A data center the size of a washing machine is being used to heat a public swimming pool in England.
Data center servers generate heat as they operate, and interest is growing in finding ways to harness it to reduce energy costs and offset carbon emissions.
In this latest example, the computer technology has been placed inside a white box and surrounded by oil, which captures heat before pumping it into a heat exchanger, according to a BBC report.
The setup is effective enough to heat a council-run swimming pool in Exmouth, about 150 miles west of London, to about 86 degrees Fahrenheit (30 degrees Celsius) for about 60% of the time, saving the operator thousands of Dollars. And with energy costs rising sharply in the UK and councils looking for ways to save money, an initiative like this could mean the difference between the pool staying open or closing.
Behind the idea is the British tech startup Deep Green. In exchange for hosting their kit, Deep Green installs free digital boilers in the pools and pays for the energy they use. Meanwhile, tech companies pay Deep Green to use their computing power in various AI and machine learning projects.
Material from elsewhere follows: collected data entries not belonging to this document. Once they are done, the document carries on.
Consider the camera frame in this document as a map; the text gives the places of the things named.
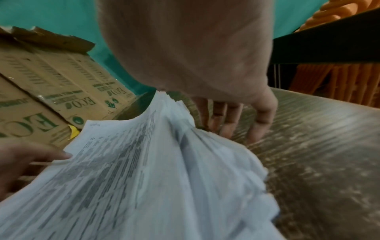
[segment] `skin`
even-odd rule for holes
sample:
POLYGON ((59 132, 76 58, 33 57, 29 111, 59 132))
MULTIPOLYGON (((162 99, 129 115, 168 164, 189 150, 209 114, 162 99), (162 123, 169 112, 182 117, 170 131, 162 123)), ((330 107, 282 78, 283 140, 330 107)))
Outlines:
POLYGON ((98 0, 103 37, 137 81, 192 98, 203 125, 230 138, 243 105, 256 119, 257 142, 277 99, 267 85, 272 50, 271 0, 98 0), (210 117, 207 100, 213 101, 210 117))
POLYGON ((20 138, 0 138, 0 201, 21 175, 36 176, 39 170, 31 162, 51 162, 71 158, 71 154, 53 146, 27 142, 20 138))

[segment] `stack of paper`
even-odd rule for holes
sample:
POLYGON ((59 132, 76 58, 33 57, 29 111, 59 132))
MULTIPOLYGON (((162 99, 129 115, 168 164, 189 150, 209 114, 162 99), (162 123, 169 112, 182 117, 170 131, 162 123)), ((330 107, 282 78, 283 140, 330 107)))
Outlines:
POLYGON ((0 204, 0 239, 283 239, 256 156, 165 93, 135 119, 88 121, 65 150, 0 204))

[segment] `stacked orange chairs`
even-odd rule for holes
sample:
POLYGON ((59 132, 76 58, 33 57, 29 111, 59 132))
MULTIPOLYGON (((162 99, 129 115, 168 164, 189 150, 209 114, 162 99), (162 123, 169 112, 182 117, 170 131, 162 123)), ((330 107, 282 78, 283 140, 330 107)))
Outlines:
MULTIPOLYGON (((297 31, 380 7, 380 0, 330 0, 297 31)), ((329 77, 324 96, 380 108, 380 64, 300 64, 290 90, 314 94, 329 77)))

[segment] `yellow tag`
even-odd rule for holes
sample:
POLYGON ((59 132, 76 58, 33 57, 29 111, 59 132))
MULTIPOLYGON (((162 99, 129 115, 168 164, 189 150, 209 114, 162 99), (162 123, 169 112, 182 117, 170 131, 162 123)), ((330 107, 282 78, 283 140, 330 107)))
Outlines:
POLYGON ((73 125, 68 125, 71 129, 71 136, 70 136, 70 140, 72 140, 73 138, 75 138, 76 136, 78 136, 80 134, 80 131, 74 127, 73 125))

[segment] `wooden table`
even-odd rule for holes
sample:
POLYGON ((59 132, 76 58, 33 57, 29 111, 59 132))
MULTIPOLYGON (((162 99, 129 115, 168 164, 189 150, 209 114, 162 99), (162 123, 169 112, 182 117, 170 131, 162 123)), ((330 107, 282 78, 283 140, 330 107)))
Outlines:
MULTIPOLYGON (((380 239, 380 110, 274 89, 279 109, 270 132, 248 146, 266 166, 288 240, 380 239)), ((199 124, 194 104, 181 94, 199 124)), ((118 119, 139 115, 153 94, 118 119)), ((244 143, 254 118, 245 107, 233 140, 244 143)))

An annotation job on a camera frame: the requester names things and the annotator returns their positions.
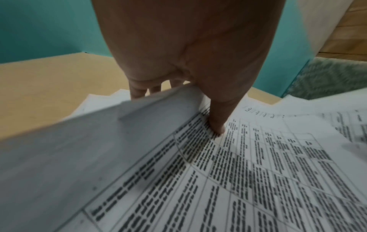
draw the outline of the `finger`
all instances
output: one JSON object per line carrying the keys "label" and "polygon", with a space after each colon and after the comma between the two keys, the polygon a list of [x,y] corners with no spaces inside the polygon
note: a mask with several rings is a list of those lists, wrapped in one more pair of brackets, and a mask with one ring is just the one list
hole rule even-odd
{"label": "finger", "polygon": [[179,86],[183,85],[184,80],[172,79],[172,80],[169,80],[169,83],[171,84],[171,88],[175,88],[175,87],[179,87]]}
{"label": "finger", "polygon": [[241,99],[242,97],[227,102],[218,102],[211,100],[209,124],[214,132],[218,134],[223,134],[226,131],[224,124]]}
{"label": "finger", "polygon": [[152,88],[149,88],[149,94],[152,95],[156,92],[160,92],[161,91],[161,85],[158,86],[154,86]]}
{"label": "finger", "polygon": [[137,98],[144,97],[148,90],[146,88],[137,88],[133,86],[130,82],[129,82],[129,88],[130,88],[131,99],[137,99]]}

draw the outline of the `hand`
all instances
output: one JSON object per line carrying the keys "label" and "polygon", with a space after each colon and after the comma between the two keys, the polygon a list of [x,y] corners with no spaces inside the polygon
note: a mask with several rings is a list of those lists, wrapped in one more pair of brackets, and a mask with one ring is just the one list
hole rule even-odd
{"label": "hand", "polygon": [[224,123],[254,83],[285,0],[93,0],[105,41],[132,99],[194,82]]}

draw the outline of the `patterned rug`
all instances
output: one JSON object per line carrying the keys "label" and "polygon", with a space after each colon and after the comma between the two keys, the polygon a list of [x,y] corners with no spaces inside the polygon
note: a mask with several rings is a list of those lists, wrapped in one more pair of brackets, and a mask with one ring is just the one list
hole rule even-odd
{"label": "patterned rug", "polygon": [[367,87],[367,62],[315,57],[283,94],[315,99]]}

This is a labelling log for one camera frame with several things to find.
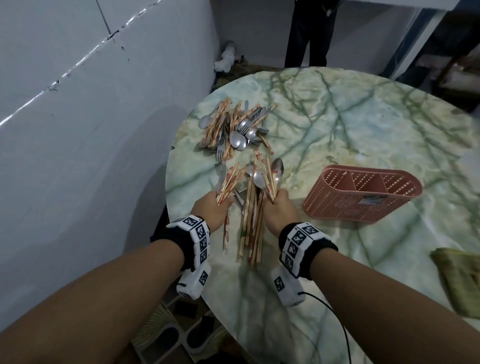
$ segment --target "perforated basket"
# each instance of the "perforated basket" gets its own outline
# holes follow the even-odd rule
[[[303,203],[311,218],[377,222],[423,191],[403,170],[341,166],[324,168]]]

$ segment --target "green cloth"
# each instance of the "green cloth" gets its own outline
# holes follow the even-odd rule
[[[480,255],[439,248],[431,252],[430,257],[447,286],[455,311],[480,319]]]

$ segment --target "hand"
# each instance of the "hand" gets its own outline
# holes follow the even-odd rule
[[[204,219],[210,233],[223,225],[228,208],[233,204],[234,198],[226,198],[220,205],[216,203],[216,192],[210,191],[202,198],[195,201],[190,212],[192,215]]]
[[[268,199],[264,200],[264,222],[267,229],[277,238],[288,224],[299,222],[297,209],[288,198],[287,190],[278,190],[273,204]]]

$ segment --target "marble-patterned table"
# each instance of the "marble-patterned table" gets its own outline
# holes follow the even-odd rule
[[[188,215],[218,181],[215,156],[195,150],[203,134],[197,122],[226,96],[234,103],[279,104],[267,119],[268,140],[284,161],[282,187],[303,220],[332,236],[343,254],[450,308],[429,252],[453,247],[480,253],[478,186],[457,165],[479,140],[468,115],[417,89],[355,71],[306,68],[243,77],[207,96],[179,128],[167,166],[171,220]],[[227,166],[250,157],[248,149],[236,151]],[[332,163],[406,170],[419,178],[424,193],[373,225],[311,220],[302,201]],[[222,229],[212,235],[213,269],[203,293],[225,328],[260,363],[347,363],[345,337],[332,313],[312,298],[288,309],[280,304],[269,280],[278,264],[274,237],[265,234],[262,264],[251,269],[235,262],[236,204],[230,221],[226,252]],[[323,298],[314,283],[301,282]],[[351,337],[350,347],[354,363],[369,362]]]

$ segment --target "forearm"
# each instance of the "forearm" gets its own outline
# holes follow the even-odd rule
[[[480,333],[408,286],[323,249],[310,274],[341,322],[378,363],[474,363]]]
[[[148,319],[183,265],[160,240],[85,274],[0,334],[8,363],[109,363]]]

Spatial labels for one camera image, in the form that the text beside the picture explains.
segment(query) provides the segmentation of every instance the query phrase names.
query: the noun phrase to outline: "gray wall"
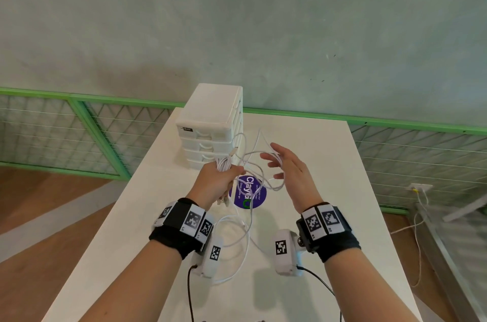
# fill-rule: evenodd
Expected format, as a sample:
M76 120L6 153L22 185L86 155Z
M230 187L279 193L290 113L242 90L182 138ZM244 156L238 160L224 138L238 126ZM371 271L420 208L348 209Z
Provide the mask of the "gray wall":
M487 126L487 0L0 0L0 85Z

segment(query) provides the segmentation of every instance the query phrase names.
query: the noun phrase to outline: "hand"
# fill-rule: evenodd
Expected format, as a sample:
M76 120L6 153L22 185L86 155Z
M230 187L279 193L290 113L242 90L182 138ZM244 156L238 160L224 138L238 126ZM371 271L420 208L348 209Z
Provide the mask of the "hand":
M281 167L284 171L275 174L274 178L278 180L284 179L287 193L291 197L296 211L301 214L313 205L322 203L323 199L321 199L320 193L316 189L308 167L301 162L296 154L276 143L271 143L271 148L281 157L283 161L282 167L277 159L269 153L260 153L260 157L270 160L267 164L269 167Z
M201 168L186 198L191 199L204 210L209 210L218 198L228 195L233 180L244 173L243 166L232 165L228 171L219 172L216 169L216 162L207 163Z

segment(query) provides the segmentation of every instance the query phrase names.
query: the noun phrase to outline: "white table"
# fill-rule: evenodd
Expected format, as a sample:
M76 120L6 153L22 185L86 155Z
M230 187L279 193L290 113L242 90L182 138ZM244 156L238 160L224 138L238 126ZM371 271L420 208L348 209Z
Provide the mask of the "white table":
M44 322L78 321L145 245L150 225L166 203L186 195L191 188L198 172L188 167L181 149L174 124L179 112L176 109L161 130ZM306 162L323 198L340 208L367 257L421 320L346 122L257 114L245 114L243 122L249 145L261 128L269 142L289 147ZM259 143L258 148L264 147L263 141ZM252 160L265 165L257 156ZM265 169L269 173L275 170ZM230 209L214 205L212 211L218 215ZM263 250L271 253L275 231L279 228L297 231L297 219L285 189L269 191L265 202L254 210L252 237ZM222 229L231 237L227 240L241 234L231 224ZM230 275L241 257L238 245L228 248L227 253L222 252L217 276ZM160 320L190 321L186 293L190 261L188 256L183 262ZM328 280L318 256L304 254L303 265ZM278 276L268 258L253 244L240 273L231 281L211 287L208 280L192 276L192 298L196 321L338 322L339 316L334 297L318 280L310 275Z

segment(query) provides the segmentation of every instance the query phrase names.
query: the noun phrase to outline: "black wrist strap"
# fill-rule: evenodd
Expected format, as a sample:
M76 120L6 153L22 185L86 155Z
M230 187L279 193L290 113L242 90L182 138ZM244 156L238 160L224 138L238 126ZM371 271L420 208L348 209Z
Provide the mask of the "black wrist strap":
M184 259L200 251L211 231L213 218L188 198L169 203L152 226L149 240L156 240L179 251Z
M318 253L323 262L340 251L361 249L345 217L329 203L308 208L296 225L306 249Z

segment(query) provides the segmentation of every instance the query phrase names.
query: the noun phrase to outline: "circular sticker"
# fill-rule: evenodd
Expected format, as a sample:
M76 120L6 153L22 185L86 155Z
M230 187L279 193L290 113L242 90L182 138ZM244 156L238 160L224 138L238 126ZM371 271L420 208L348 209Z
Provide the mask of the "circular sticker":
M250 184L250 189L247 187L245 183L241 181L237 181L241 191L237 189L237 191L235 192L234 203L239 208L250 209L250 198L252 197L252 193L256 192L257 189L259 189L260 181L253 176L240 176L239 180L248 182ZM230 190L229 196L232 196L232 190L233 188ZM260 206L264 202L266 196L267 196L267 189L263 187L262 189L259 190L257 195L254 197L252 208L257 208L258 206Z

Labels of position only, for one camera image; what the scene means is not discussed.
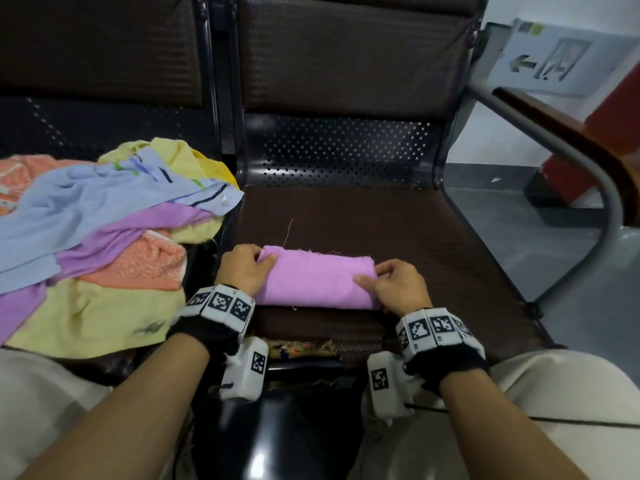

The success of the initiative has led other pools in England to sign up to the service.
taking advantage of the heat
Data centers are used to store and handle vast amounts of data, and each server within those centers generates heat doing so. But instead of using electricity to keep servers cool, several companies, including Deep Green, are capturing that heat and channeling it to other uses, with the goal of reducing both costs and carbon emissions.
But it’s not just startups that are exploring such initiatives. For example, Facebook, now Meta, is recycling the heat from at least one of its data centers, using it to heat thousands of homes in a community in Odense, Denmark.
Meta’s system circulates water throughout the data center through insulated steel pipes that pass through copper coils inside the cooling units. The water collects heat at a low temperature before flowing to a facility where heat pumps heat it further. Once it’s hot enough, it’s funneled into homes.
Meanwhile, companies like Nvidia are looking for other ways to manage the heat generated by data centers. The chip giant recently implemented a liquid cooling system that reduces power consumption by 30% and rack space by 66% compared to traditional air cooling methods.